If a designated beneficiary notice is in force, the designated beneficiary is considered to be an owner of any land held on behalf of the trust. If that land includes land that is occupied by the beneficiary as his or her principal place of residence, that land may be eligible to receive an exemption from land tax if:
- the land constitutes the designated beneficiary’s principal place of residence; and
- the land would, if it were owned by a natural person, be wholly or partially exempted from land tax on the basis that it is the designated beneficiary’s principal place of residence.
If those conditions are met, the land that is occupied by the designated beneficiary as his or her principal place of residence would be exempt from land tax and will not be included in the assessment of land tax for the trustee or the beneficiary.
However, once a notice is withdrawn, the designated beneficiary will no longer be considered an owner of the land held on behalf of the trust, and the land will no longer be eligible to receive a principal place of residence exemption on this basis that it is the designated beneficiary’s principal place of residence. Land tax will then be assessed against the land, using the trust rates of land tax.
- a trustee of a discretionary trust held land as at midnight 16 October 2019 but does not nominate a designated beneficiary by 31 December 2021; or
- land becomes subject to a discretionary trust from 17 October 2019 onwards;,
- only a trustee who is also a natural person and living upon the land as their principal place of residence will be eligible to claim a principal place of residence exemption.
Assessment of pre-existing trust land held by discretionary trusts with a designated beneficiary
A discretionary trust with pre-existing trust land and a designated beneficiary notice in force will be assessed in 2 stages.
See the Guide to Legislation - Land Tax: Joint Owners for instances where land is jointly owned by multiple owners, with there being an assessment stage at the joint ownership level prior to the 2 stages discussed further below.
To avoid double taxation, any land tax assessed against the trustee in respect of pre-existing trust land is to be deducted from the land tax assessed against the designated beneficiary. The deduction is applied to the total land tax assessed for the designated beneficiary and not just to the land tax assessed for the land subject to the trust.
The deduction will never reduce the amount of land tax assessed against the designated beneficiary below zero.
If, after the trust deduction, a designated beneficiary is not liable for land tax, they will not receive a notice of assessment.
A designated beneficiary can find their deduction on their notice of assessment.
Land acquired from 17 October 2019 onwards (subsequent trust land)
Land acquired by a trustee of a discretionary trust from 17 October 2019 onwards will be taxed at the trust rates of land tax.

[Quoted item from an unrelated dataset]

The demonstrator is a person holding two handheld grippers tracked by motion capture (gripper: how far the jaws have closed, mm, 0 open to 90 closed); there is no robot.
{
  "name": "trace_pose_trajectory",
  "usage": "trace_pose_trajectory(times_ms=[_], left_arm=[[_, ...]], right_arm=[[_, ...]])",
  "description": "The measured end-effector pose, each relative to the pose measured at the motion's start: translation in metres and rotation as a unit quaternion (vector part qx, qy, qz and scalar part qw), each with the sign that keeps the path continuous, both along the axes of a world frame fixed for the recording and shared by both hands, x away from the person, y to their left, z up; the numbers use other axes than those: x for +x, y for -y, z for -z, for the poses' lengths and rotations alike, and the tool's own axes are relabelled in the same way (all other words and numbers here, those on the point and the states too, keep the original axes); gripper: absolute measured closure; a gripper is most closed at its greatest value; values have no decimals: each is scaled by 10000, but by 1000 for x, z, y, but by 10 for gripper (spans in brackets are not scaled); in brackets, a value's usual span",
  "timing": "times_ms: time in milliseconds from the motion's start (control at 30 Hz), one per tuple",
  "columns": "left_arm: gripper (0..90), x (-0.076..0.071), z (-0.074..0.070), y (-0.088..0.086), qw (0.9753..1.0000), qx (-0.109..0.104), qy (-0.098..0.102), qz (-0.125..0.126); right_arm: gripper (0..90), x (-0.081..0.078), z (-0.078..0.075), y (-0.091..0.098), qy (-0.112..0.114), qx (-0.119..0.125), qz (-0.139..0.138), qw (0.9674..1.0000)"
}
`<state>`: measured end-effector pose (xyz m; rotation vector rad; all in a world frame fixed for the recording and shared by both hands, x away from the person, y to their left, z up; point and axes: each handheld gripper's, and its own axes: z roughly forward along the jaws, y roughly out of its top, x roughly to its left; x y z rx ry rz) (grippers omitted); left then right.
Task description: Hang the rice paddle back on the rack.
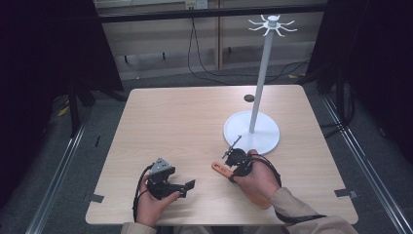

This applies even if the trustee has designated a beneficiary for pre-existing trust land.
Pre-existing trust land (land subject to a trust as at midnight on 16 October 2019) that is subsequently subdivided or amalgamated.
Land subject to a trust as at midnight on 16 October 2019, that is subsequently subdivided or amalgamated will continue to be considered pre-existing trust land.
Land tax on both pre-existing trust land and subsequent trust land
For discretionary trusts that own both pre-existing trust land and subsequent trust land, without a designated beneficiary in place, land tax is calculated using the trust rates of land tax on the total value of the land held on behalf of the trust.
For discretionary trusts that own both pre-existing trust land and subsequent trust land, with a designated beneficiary nomination in place, land tax is calculated by using the following formula that proportionally applies the general rates of land tax to pre-existing trust land, and the trust rates of land tax to subsequent trust land:
L = [(R1 * T) * (A / T)] + [(R2 * T) * (B / T)]
L = Land tax assessed
R1 = General land tax rates
R2 = Trust land tax rates
T = Total taxable value of all land subject to the trust
A = Total taxable value of all pre-trust land
B = Total taxable value of all post-trust land.